第8章
バーを出て冷たい夜風に吹かれると、酒の酔いが一気に押し寄せてきた。
店内で必死に保っていた孤高と冷傲の仮面が、この夜風に吹かれて粉々に砕け散っていくようだ。
アドレナリンが引き、アルコールが神経を麻痺させ始める。千鳥凪紗は天と地がひっくり返るような目眩を感じ、目の前で明滅するネオンの光が、ぼんやりとした光の塊へと変わっていくのを見た。
彼女は壁に手をついて辛うじて立ち、バッグからスマホを取り出した。画面の文字が揺れて焦点が定まらない。目を細め、何度かタップしてようやく配車アプリを開いた。
配車情報を待ってうつむいていると、一台の黒いミニバンが音もなく彼女のそばに滑り込み、ドアが開いた。
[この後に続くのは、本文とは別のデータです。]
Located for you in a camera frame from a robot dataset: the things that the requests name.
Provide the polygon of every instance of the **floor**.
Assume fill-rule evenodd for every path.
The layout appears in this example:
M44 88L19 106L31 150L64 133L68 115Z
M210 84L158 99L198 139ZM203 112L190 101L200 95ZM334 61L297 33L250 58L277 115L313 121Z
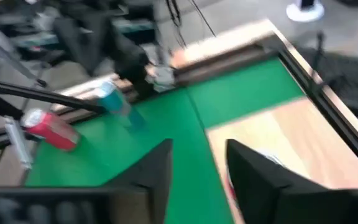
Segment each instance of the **floor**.
M173 24L168 16L165 1L157 1L160 1L158 19L162 41L167 48L178 48L179 44L174 36ZM199 14L194 10L191 0L177 1L181 11L183 11L181 31L186 43L212 36ZM195 0L195 2L217 34L241 24L267 17L289 40L296 38L297 35L305 31L323 30L327 36L326 49L345 51L358 56L358 9L343 6L335 0L321 0L326 10L324 17L317 22L306 24L292 22L285 14L287 5L293 3L294 0ZM300 40L298 42L303 45L313 45L312 40ZM87 76L76 64L67 63L47 71L43 79L50 84L51 88L59 89L86 80ZM32 85L26 77L5 64L2 64L0 69L0 80L18 85ZM3 97L17 107L21 107L24 102L24 99L15 96ZM27 108L48 108L48 106L48 103L31 100ZM0 117L1 126L3 126L3 120Z

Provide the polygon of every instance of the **wooden plank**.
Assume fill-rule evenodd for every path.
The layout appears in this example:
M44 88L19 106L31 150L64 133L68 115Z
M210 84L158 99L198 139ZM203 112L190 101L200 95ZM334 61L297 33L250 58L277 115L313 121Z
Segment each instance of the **wooden plank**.
M327 188L358 188L358 158L323 115L302 97L207 131L236 223L242 223L229 194L226 139L277 157L285 167Z

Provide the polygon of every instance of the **green mat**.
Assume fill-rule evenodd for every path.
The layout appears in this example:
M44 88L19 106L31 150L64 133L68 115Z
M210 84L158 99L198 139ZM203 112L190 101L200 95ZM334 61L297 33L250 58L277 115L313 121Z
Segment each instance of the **green mat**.
M254 65L135 105L147 121L137 131L114 116L76 125L74 152L41 143L27 186L98 186L165 138L173 139L173 179L166 223L232 223L203 127L302 95L278 60Z

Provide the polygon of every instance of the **blue soda can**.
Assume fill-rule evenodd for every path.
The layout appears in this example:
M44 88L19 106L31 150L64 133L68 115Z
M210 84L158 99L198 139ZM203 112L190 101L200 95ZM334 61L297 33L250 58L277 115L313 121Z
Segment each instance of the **blue soda can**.
M103 82L95 89L99 103L110 113L118 114L125 126L140 126L144 118L125 99L124 95L112 81Z

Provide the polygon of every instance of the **red soda can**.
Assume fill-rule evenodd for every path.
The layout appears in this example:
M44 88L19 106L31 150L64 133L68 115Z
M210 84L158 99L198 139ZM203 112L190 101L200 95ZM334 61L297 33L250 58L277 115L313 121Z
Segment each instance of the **red soda can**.
M80 140L80 134L73 127L55 114L38 108L23 116L22 125L28 133L41 136L47 143L65 151L72 151Z

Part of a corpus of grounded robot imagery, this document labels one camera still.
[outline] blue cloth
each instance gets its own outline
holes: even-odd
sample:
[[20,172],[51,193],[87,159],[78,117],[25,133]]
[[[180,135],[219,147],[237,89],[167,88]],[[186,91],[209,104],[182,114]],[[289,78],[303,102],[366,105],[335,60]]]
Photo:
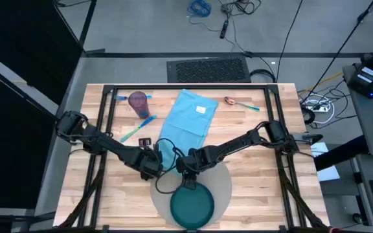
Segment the blue cloth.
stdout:
[[[188,155],[190,148],[202,147],[218,102],[183,89],[165,120],[159,138],[170,139],[177,148]],[[167,170],[174,160],[172,144],[159,141],[163,166]]]

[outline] wooden tabletop
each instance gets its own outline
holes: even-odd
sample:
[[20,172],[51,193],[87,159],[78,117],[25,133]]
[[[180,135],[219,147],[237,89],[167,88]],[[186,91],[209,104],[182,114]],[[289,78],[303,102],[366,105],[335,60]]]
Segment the wooden tabletop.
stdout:
[[[306,128],[300,111],[295,85],[293,83],[280,83],[277,85],[289,132],[305,132]],[[96,124],[102,89],[102,84],[87,85],[82,104],[81,112],[94,125]],[[152,115],[157,115],[157,119],[140,129],[125,142],[125,145],[131,146],[137,146],[139,138],[150,137],[152,142],[159,138],[165,118],[169,114],[180,89],[137,91],[152,95],[152,98],[148,100],[149,109]],[[268,120],[266,101],[262,90],[191,89],[190,91],[219,102],[204,146],[224,143],[253,129],[257,123]],[[118,95],[129,96],[132,92],[134,90],[121,89],[118,90]],[[261,111],[255,112],[240,105],[227,105],[223,102],[224,96],[231,96],[239,102],[258,106]],[[271,98],[273,111],[277,119],[274,96],[271,95]],[[102,131],[105,130],[110,98],[107,103]],[[121,139],[143,121],[137,117],[127,101],[116,103],[113,117],[112,132],[115,140]],[[267,136],[265,131],[261,131],[260,134],[261,136]],[[311,153],[309,146],[299,145],[299,147],[301,151]],[[81,146],[75,146],[72,150],[78,148],[81,148]],[[323,223],[329,225],[313,159],[301,154],[296,154],[294,159],[301,196],[311,210],[322,219]],[[231,201],[222,218],[215,224],[205,228],[220,230],[276,230],[279,225],[286,225],[286,214],[283,207],[274,151],[261,146],[253,146],[226,157],[224,163],[228,167],[232,179]],[[89,154],[84,151],[78,151],[70,156],[54,219],[54,226],[63,222],[79,202],[83,194],[88,164]],[[90,221],[92,203],[93,198],[88,204],[85,218],[86,225]],[[299,220],[297,219],[293,198],[291,198],[291,208],[295,224],[297,225]],[[166,224],[165,220],[157,213],[150,197],[150,182],[141,180],[139,172],[123,165],[118,157],[110,152],[107,155],[96,227],[101,228],[102,225],[109,225],[110,229],[175,228]]]

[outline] gray floor
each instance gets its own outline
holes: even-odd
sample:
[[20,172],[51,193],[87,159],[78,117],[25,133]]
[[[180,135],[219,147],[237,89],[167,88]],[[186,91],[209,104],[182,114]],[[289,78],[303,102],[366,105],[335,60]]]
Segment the gray floor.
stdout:
[[[64,0],[74,3],[78,0]],[[219,39],[217,32],[209,32],[202,25],[188,22],[187,6],[190,1],[176,0],[98,0],[84,48],[105,48],[106,52],[229,52],[232,45]],[[219,29],[225,16],[219,11],[217,0],[208,0],[212,13],[202,21],[208,27]],[[371,0],[307,0],[288,39],[286,52],[336,52],[355,25],[357,16]],[[251,16],[237,16],[237,41],[245,50],[253,52],[281,52],[291,20],[299,0],[264,0],[262,6]],[[61,8],[67,23],[78,38],[82,31],[89,3]],[[233,28],[227,37],[234,41]],[[343,52],[373,52],[373,13],[359,26]],[[79,110],[87,83],[165,83],[166,62],[188,58],[82,58],[76,70],[66,109]],[[278,58],[265,58],[277,73]],[[311,87],[321,76],[331,59],[328,58],[284,58],[280,66],[280,82],[295,83],[298,90]],[[325,77],[341,72],[344,65],[358,62],[357,59],[336,59]],[[249,70],[267,68],[258,58],[247,58]],[[324,83],[318,89],[335,85],[341,78]],[[253,76],[252,82],[268,82],[264,76]],[[346,85],[341,90],[347,93]],[[345,103],[335,104],[337,112]],[[349,100],[343,116],[354,115]],[[328,115],[318,116],[325,119]],[[324,135],[330,144],[342,144],[361,134],[356,118],[342,120],[331,126],[314,130]],[[55,211],[70,146],[57,140],[47,169],[36,214]],[[351,197],[326,197],[326,207],[333,226],[353,224],[347,213],[357,212]],[[334,208],[342,202],[344,210]],[[36,224],[32,229],[48,228],[52,221]]]

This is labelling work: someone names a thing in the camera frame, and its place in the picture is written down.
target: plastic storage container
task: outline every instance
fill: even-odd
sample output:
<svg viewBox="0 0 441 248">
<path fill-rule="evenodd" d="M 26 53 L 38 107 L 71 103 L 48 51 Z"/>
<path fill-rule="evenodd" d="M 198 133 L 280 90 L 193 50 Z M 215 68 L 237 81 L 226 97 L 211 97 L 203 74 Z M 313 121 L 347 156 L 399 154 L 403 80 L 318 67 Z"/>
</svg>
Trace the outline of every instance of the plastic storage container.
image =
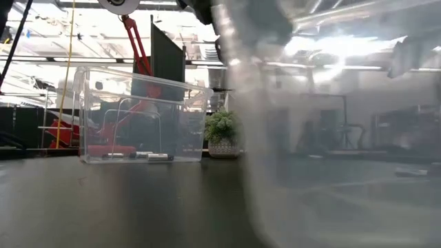
<svg viewBox="0 0 441 248">
<path fill-rule="evenodd" d="M 147 97 L 130 94 L 135 83 L 145 90 L 136 94 Z M 211 89 L 103 68 L 79 68 L 74 85 L 86 163 L 201 159 Z"/>
<path fill-rule="evenodd" d="M 434 0 L 214 8 L 272 247 L 441 247 L 440 13 Z"/>
</svg>

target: small succulent
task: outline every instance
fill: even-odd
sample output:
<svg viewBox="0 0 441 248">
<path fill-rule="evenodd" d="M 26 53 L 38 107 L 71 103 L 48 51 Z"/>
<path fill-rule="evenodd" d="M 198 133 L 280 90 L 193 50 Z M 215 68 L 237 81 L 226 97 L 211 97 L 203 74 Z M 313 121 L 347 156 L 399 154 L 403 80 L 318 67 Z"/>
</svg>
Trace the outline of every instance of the small succulent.
<svg viewBox="0 0 441 248">
<path fill-rule="evenodd" d="M 233 112 L 221 110 L 205 120 L 205 139 L 219 143 L 223 138 L 234 142 L 236 138 L 237 120 Z"/>
</svg>

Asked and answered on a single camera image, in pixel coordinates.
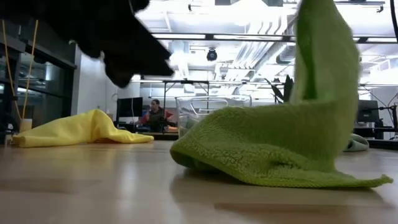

千鳥凪紗は酔いが回っていて反応が遅れた。警戒して顔を上げたときには、すでに数人の大柄な黒い影に囲まれていた。
「千鳥さん、ちょっとご同行願おうか」
リーダー格の男がしわがれた声で言い、下卑た笑みを浮かべた。
千鳥凪紗は危険を察知し、無意識に後ずさりした。
相手は彼女より早く退路を塞いだ。
「失せなさい!」千鳥凪紗は鋭く叫び、手を上げて抵抗しようとした。
だが、今の自分の状態を過大評価していた。体は綿のように力が入らず、上げた手は簡単に掴まれてしまった。
屈強な男たちの前で、彼女の抵抗など無に等しかった。
「連れて行け!」
千鳥凪紗は乱暴に口を塞がれ、悲鳴一つ上げられないまま抱え上げられ、ミニバンの中に押し込まれた。
ドアが重々しく閉まり、外界の光と音を遮断した。
ほんの数分後、千鳥凪紗は再び引きずられるようにして、先ほどまでいたあの吐き気を催す場所へと戻された。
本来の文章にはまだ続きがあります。